■ Requirement
Among the lines below, a stretch begins at the one with "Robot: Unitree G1" and ends at the one with "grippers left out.". Repeat that stretch exactly, ends included.
(Beginning of Data shown)
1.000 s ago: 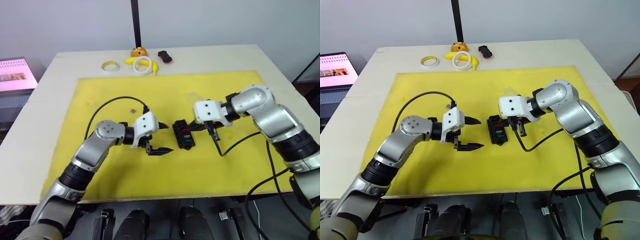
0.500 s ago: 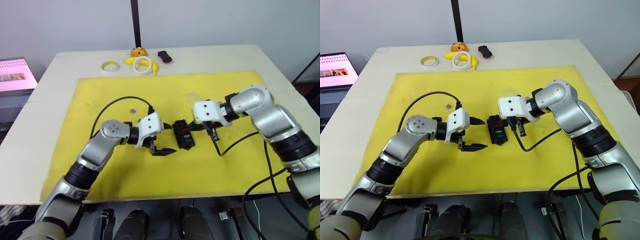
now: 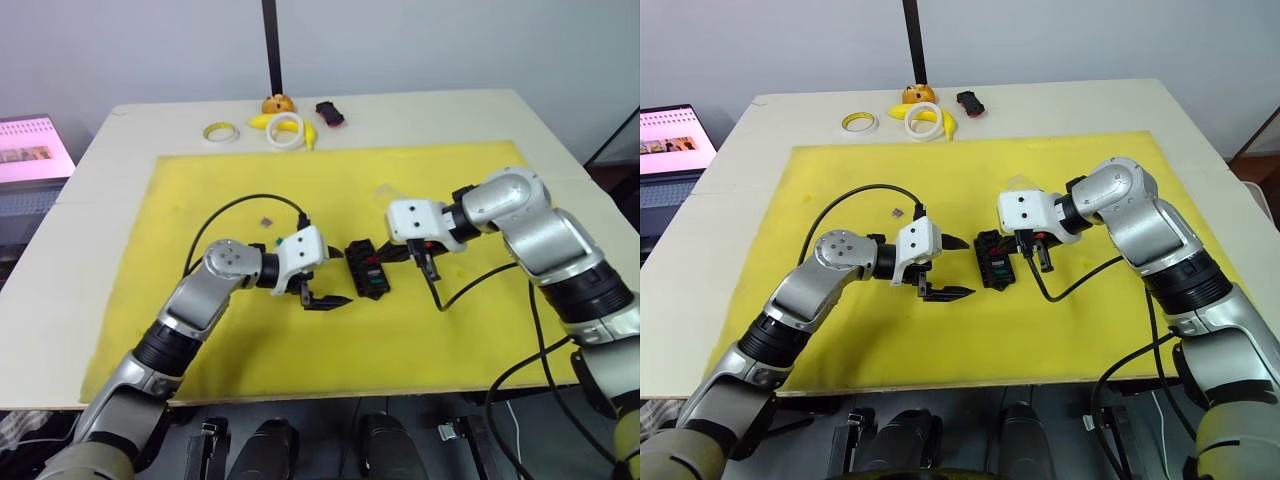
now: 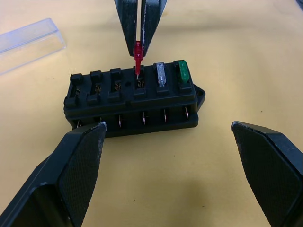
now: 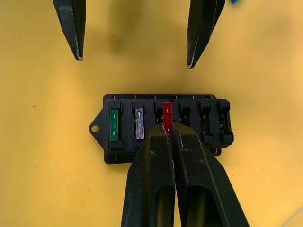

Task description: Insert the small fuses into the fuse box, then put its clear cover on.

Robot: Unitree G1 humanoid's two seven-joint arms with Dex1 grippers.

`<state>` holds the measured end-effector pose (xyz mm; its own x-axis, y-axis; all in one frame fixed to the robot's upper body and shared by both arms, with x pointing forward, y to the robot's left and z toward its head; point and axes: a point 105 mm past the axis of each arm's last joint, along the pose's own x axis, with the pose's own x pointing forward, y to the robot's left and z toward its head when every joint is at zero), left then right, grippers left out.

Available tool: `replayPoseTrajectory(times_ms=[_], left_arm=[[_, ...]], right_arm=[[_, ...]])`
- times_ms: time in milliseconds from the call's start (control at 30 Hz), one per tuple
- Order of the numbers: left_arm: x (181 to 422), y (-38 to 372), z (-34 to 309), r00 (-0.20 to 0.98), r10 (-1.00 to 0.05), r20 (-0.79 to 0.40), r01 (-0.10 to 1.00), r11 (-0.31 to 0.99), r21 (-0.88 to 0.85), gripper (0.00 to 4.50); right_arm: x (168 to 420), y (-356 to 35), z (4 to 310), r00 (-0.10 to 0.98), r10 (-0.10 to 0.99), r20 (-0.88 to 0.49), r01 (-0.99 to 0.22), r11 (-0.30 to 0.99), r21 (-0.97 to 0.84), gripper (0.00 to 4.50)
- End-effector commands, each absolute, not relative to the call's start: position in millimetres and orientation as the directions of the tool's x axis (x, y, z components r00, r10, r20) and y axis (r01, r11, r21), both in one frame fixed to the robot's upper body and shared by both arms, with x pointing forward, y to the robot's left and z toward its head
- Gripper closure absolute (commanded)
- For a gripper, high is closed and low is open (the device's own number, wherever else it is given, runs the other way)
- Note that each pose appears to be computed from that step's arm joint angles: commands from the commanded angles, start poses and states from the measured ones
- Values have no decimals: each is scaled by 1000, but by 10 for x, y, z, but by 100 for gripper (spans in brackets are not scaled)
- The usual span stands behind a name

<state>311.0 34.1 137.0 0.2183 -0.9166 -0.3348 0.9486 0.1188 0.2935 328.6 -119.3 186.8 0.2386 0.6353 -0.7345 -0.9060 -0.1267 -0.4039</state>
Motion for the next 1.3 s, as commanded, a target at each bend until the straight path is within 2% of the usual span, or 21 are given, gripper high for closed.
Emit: replayPoseTrajectory(times_ms=[33,1300], left_arm=[[3103,299,1451,209,-924,-319,938,98,332,5],[3083,258,1454,196,-928,-318,940,86,329,5]], right_arm=[[3259,-1150,1971,251,655,-712,-888,-136,-439,450],[3347,-1147,1860,256,609,-751,-889,-157,-430,450]])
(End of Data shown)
■ Response to the task
Robot: Unitree G1 humanoid's two seven-joint arms with Dex1 grippers.

`<state>` holds the measured end-effector pose (xyz mm; its own x-axis, y-axis; all in one frame fixed to the robot's upper body and shared by both arms, with x pointing forward, y to the robot's left and z toward its head; point and axes: a point 105 mm past the axis of each arm's last joint, along the pose's own x axis, with the pose's own x pointing forward, y to the robot's left and z toward its head when every joint is at zero), left then right, grippers left out.

The exercise is now complete.